No seremos nosotr@s los que digamos nada malo de nuestro jefe, pero como seguro que el tuyo no tiene tan buen humor, las Gominolas para aguantar al Jefe son lo mejor para un momento de desconexión.
Completa tu pedido en para recibirlo en la fecha prevista de entrega.
La fecha de entrega prevista es solo una estimación, por lo que podría variar.
Pedido
08 JUL
Preparado
09 JUL
Entregado
10 JUL
Filosofía
sostenible
Diseños únicos
y exclusivos
Fabricados en
España
El Pildorero Gominolas Para Aguantar al Jefe es el regalo perfecto para sobrellevar esos días de oficina complicados. Con un toque de humor y dulzura, este pildorero convierte cualquier momento difícil en una sonrisa. Es ideal para compañeros, amigos o cualquier persona que necesite un descanso dulce durante la jornada laboral.
El pildorero contiene un surtido de gominolas sin gluten, sin leche y 0% grasa. Se presentan en un bote cilíndrico de PET apto para uso alimentario, con 86,5 mm de altura y capacidad de 100 ml. Su tamaño compacto permite llevarlo cómodamente en el bolso, la mochila o mantenerlo en el escritorio, listo para disfrutar cuando más lo necesites.
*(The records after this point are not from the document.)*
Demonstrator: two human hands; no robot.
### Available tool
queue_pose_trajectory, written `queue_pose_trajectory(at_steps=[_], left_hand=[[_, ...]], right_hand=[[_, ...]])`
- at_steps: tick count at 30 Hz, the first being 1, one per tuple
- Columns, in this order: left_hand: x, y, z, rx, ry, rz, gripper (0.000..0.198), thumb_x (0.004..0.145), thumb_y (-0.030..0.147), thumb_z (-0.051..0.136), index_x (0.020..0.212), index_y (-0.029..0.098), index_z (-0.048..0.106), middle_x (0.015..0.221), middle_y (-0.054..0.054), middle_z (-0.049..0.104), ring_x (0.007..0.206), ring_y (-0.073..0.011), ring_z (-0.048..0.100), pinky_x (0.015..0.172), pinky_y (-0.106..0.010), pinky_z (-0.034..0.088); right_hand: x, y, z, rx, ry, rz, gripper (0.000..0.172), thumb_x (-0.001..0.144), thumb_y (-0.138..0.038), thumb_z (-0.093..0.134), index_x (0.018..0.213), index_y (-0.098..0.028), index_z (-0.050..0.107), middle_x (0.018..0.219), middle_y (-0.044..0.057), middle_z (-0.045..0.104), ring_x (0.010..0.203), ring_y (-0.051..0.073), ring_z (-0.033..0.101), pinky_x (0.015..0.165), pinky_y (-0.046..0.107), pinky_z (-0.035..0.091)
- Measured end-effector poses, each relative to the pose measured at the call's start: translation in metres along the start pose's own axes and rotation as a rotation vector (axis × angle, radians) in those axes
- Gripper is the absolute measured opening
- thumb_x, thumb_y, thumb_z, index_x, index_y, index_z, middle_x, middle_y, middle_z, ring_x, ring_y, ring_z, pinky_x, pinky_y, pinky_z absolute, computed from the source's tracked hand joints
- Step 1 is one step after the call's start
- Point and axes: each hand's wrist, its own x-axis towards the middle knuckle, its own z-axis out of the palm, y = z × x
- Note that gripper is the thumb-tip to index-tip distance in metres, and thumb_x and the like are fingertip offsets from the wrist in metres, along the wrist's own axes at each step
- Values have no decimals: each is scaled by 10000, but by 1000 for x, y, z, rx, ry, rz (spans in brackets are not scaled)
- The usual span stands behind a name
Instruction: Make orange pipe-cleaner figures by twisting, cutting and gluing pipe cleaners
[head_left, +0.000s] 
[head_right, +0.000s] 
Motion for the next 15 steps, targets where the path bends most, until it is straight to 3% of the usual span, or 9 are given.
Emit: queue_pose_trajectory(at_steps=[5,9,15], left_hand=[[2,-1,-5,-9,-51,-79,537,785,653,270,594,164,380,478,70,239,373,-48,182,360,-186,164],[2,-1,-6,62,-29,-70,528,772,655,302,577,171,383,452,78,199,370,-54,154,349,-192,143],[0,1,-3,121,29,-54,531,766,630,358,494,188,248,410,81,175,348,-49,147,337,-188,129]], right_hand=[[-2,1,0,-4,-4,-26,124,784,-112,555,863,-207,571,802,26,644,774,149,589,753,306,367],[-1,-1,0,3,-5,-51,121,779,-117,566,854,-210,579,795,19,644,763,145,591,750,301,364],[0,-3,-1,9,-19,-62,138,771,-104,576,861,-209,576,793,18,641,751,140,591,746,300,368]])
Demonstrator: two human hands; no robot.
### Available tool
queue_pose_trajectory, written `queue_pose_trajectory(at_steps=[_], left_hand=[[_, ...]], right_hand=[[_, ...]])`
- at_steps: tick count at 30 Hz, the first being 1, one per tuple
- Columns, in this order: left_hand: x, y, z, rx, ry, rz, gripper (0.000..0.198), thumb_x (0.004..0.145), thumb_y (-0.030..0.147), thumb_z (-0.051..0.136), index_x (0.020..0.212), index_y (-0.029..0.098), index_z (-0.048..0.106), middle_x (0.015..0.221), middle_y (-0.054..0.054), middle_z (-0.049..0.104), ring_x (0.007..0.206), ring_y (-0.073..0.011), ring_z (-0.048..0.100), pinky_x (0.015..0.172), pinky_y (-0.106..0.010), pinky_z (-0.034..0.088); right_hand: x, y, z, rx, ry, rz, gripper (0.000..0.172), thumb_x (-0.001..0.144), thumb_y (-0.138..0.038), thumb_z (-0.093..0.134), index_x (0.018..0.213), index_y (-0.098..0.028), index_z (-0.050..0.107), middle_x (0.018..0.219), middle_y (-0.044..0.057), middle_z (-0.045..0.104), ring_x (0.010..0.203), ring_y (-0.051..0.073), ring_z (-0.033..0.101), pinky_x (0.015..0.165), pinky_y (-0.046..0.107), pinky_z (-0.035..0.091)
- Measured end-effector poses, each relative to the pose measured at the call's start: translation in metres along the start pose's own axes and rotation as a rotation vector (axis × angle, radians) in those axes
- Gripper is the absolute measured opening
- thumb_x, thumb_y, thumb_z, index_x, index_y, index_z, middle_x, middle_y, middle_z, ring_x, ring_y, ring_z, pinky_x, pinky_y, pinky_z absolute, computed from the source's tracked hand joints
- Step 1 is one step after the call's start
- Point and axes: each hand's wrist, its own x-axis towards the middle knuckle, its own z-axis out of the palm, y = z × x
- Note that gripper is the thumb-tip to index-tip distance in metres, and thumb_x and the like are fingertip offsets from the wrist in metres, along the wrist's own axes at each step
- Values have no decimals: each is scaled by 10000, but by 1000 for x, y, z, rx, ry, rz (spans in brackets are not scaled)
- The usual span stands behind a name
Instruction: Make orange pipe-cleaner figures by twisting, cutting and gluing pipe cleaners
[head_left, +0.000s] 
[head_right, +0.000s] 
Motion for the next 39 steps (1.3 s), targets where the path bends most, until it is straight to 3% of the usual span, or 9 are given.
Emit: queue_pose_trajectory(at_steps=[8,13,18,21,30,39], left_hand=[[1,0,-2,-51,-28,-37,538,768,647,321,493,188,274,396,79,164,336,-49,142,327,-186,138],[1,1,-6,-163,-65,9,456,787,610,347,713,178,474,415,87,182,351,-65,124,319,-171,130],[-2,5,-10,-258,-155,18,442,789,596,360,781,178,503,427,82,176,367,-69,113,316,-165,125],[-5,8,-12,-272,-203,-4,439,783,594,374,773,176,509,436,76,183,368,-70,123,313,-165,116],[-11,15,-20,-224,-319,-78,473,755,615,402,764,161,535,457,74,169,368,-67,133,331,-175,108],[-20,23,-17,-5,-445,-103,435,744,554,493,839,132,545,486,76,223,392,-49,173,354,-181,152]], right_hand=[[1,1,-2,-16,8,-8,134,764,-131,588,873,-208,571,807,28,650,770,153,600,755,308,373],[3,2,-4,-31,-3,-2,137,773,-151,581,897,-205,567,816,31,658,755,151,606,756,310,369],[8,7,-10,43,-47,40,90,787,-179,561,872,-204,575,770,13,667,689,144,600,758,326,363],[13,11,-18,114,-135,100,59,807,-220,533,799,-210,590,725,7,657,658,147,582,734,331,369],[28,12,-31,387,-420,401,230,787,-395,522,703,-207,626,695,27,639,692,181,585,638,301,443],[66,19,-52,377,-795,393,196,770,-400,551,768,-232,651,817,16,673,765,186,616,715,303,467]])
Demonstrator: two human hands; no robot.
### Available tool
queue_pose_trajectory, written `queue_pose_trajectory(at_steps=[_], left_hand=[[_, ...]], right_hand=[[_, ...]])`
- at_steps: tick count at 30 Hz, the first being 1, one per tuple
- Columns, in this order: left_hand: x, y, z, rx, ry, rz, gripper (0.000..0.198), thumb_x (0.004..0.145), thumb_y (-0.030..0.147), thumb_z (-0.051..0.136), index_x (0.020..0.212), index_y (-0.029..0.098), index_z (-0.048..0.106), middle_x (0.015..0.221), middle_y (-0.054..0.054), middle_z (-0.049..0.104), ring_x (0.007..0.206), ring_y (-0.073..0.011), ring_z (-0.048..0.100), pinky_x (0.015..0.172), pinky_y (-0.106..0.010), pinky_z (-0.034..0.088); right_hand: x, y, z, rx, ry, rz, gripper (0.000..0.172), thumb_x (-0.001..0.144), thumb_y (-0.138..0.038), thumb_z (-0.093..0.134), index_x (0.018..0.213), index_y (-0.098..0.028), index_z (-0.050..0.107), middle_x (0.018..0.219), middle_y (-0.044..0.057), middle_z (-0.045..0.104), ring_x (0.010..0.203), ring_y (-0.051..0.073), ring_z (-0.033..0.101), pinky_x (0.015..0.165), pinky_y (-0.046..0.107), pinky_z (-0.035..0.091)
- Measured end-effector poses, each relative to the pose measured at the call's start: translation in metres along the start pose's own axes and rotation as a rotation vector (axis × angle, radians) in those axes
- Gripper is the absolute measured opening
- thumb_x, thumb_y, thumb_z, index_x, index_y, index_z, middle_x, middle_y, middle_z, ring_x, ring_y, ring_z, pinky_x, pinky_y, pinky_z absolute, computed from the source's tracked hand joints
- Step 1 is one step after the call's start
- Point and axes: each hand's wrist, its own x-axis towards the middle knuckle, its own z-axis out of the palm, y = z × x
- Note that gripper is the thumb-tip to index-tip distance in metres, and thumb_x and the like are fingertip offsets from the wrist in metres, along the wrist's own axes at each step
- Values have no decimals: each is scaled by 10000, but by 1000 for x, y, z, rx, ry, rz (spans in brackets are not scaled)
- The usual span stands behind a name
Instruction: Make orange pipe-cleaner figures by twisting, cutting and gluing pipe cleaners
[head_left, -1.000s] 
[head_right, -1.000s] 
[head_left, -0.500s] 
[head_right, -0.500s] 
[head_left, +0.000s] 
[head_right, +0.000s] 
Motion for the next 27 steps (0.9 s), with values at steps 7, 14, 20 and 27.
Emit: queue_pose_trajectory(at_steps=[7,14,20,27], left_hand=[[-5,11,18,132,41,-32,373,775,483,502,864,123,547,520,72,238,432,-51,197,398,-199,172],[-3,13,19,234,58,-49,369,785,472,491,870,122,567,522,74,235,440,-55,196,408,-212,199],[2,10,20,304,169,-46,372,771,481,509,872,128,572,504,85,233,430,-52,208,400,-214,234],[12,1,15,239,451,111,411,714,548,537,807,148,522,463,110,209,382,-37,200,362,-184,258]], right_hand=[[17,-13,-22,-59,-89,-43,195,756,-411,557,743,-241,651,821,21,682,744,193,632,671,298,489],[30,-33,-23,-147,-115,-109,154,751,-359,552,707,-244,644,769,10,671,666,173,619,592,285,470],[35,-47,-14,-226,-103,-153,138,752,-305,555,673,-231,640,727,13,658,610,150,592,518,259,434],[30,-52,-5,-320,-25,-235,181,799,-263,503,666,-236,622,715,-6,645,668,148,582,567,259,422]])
Además de ser divertido, el pildorero es práctico y reutilizable. Una vez que se acaben las gominolas, el bote puede guardarse para objetos pequeños, recuerdos o más caramelos, conservando siempre el mensaje original y divertido que lo hace único. Este detalle ayuda a aliviar el estrés y aporta optimismo a la rutina diaria.
Fabricado con materiales de calidad, el Pildorero Gominolas Para Aguantar al Jefe refleja el compromiso de Marronynegro con la originalidad y la durabilidad. Es un regalo que combina humor, estilo y utilidad. Perfecto para cumpleaños, agradecimientos o simplemente para sacar una sonrisa a alguien especial en la oficina.
Con este pildorero, incluso los días más complicados se vuelven más llevaderos. Sorprende a tu jefe, compañero o amigo con un regalo pensado con cariño que aporta alegría y dulzura. El Pildorero Gominolas Para Aguantar al Jefe es la manera más divertida de demostrar que un pequeño detalle puede cambiar el día de alguien.